**Assigned task**. From the data below, copy out every line in which the word "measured" occurs.

**Dataset excerpt**.

______

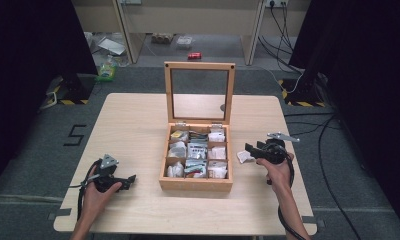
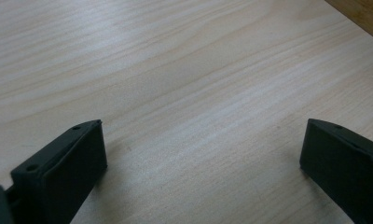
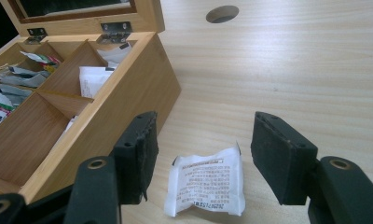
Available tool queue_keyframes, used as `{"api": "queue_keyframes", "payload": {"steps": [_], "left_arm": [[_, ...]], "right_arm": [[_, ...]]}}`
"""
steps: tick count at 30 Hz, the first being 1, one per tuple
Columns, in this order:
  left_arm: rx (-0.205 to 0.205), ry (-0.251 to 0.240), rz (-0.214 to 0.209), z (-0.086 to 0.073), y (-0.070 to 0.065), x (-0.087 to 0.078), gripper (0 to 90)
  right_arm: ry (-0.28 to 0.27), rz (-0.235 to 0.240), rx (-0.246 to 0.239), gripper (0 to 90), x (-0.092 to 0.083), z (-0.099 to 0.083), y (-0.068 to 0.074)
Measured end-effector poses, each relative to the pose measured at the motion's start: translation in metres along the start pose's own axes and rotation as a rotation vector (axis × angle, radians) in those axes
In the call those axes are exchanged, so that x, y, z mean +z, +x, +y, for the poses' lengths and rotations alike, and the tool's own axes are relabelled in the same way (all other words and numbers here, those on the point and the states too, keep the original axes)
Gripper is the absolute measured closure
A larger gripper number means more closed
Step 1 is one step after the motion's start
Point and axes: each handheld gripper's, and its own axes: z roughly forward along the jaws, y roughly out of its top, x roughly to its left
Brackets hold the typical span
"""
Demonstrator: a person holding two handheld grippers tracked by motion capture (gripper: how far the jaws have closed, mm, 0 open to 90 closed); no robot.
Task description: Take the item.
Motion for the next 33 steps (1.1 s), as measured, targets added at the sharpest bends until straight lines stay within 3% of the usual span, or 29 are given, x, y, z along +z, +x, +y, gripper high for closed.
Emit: {"api": "queue_keyframes", "payload": {"steps": [6,20,33], "left_arm": [[0.001,0.0,0.0,0.0,0.0,0.0,0.0],[0.001,0.0,-0.001,0.0,0.0,0.0,0.0],[0.0,0.0,0.0,0.0,0.0,0.0,0.0]], "right_arm": [[-0.003,0.009,-0.028,40.1,0.001,0.004,0.002],[-0.035,0.059,-0.033,38.7,0.011,0.021,0.008],[-0.032,0.096,-0.062,37.2,0.022,0.023,0.021]]}}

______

**Answer box**.
Measured end-effector poses, each relative to the pose measured at the motion's start: translation in metres along the start pose's own axes and rotation as a rotation vector (axis × angle, radians) in those axes
Gripper is the absolute measured closure
Motion for the next 33 steps (1.1 s), as measured, targets added at the sharpest bends until straight lines stay within 3% of the usual span, or 29 are given, x, y, z along +z, +x, +y, gripper high for closed.

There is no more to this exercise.